_WHAT TO PRODUCE_
Omit any picture, and return the remaining data exactly as written.
::::
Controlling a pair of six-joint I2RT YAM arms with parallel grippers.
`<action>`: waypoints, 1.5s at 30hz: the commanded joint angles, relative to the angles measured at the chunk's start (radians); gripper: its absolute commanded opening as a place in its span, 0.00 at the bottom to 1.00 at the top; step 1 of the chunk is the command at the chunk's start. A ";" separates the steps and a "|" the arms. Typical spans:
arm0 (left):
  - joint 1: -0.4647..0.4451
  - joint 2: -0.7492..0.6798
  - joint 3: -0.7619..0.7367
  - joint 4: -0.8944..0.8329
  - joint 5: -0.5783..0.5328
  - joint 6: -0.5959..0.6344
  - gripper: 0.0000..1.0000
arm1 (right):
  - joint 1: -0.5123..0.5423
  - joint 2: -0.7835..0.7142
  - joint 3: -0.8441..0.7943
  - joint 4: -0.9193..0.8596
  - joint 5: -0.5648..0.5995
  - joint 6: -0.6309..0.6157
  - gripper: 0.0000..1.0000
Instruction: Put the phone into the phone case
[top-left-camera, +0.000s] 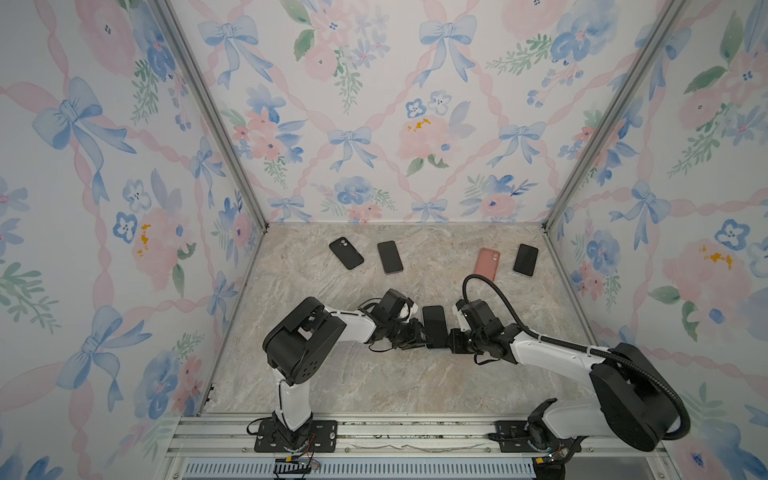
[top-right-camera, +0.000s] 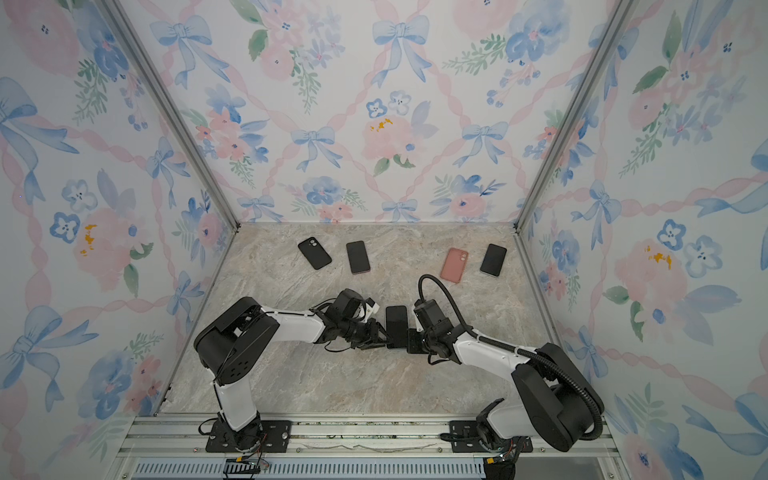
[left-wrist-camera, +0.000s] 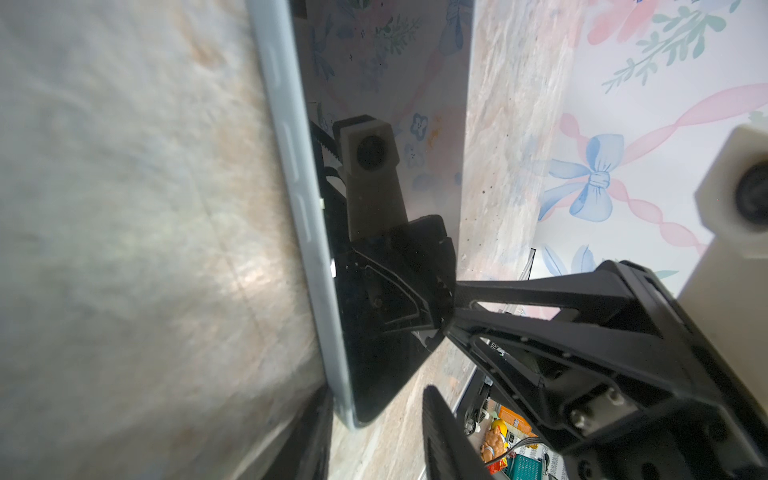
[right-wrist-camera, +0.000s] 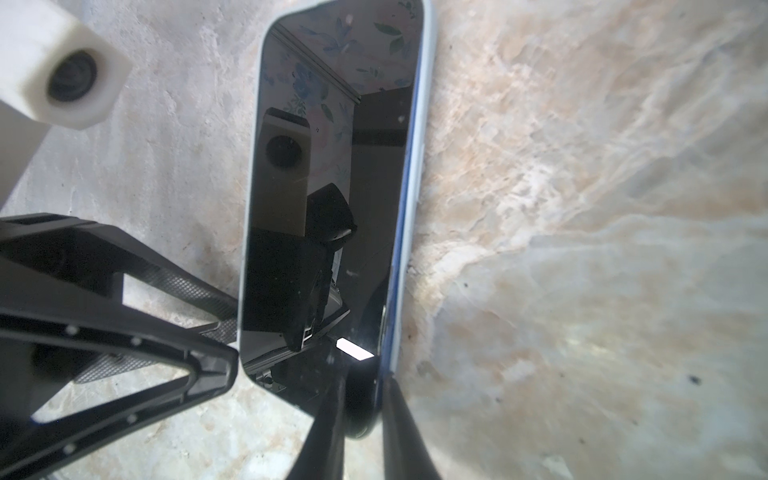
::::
_WRITTEN REPLY_
Controlling a pair of six-joint I2RT YAM arms with parallel grippers.
`<action>`: waypoints, 1.5s at 30hz: the commanded joint angles, relative to the angles measured at the chunk's start (radians); gripper: its absolute commanded opening as a place in its span, 0.00 at the bottom to 1.00 at the top; step 1 of the chunk is the command at the chunk's start. A ";" separates the steps and a "|" the arms. Typical spans:
arm0 (left):
  - joint 1: -0.4647..0.4451
  - joint 2: -0.7492..0.6798
  - joint 3: -0.7619..0.7367
  - joint 4: -0.8944..0.8329
  - joint 5: -0.5783..0.5328
  - joint 6: -0.5959..0.6344
  - gripper: 0.0000..1.0000
arm1 (right):
  - joint 1: -0.5123..0.5423
  - joint 2: -0.7835..0.7142
  - joint 3: -0.8441..0.7943
  - joint 4: -0.9193..0.8596
  - joint 5: -0.5648..0.5995
  - joint 6: -0.6309..0.6157
  - gripper: 0.0000..1.0000
Instruction: Put the phone into the phone case
[top-left-camera, +0.000s] 
[top-right-camera, +0.000s] 
[left-wrist-camera, +0.000s] 
[right-wrist-camera, +0.000s] 

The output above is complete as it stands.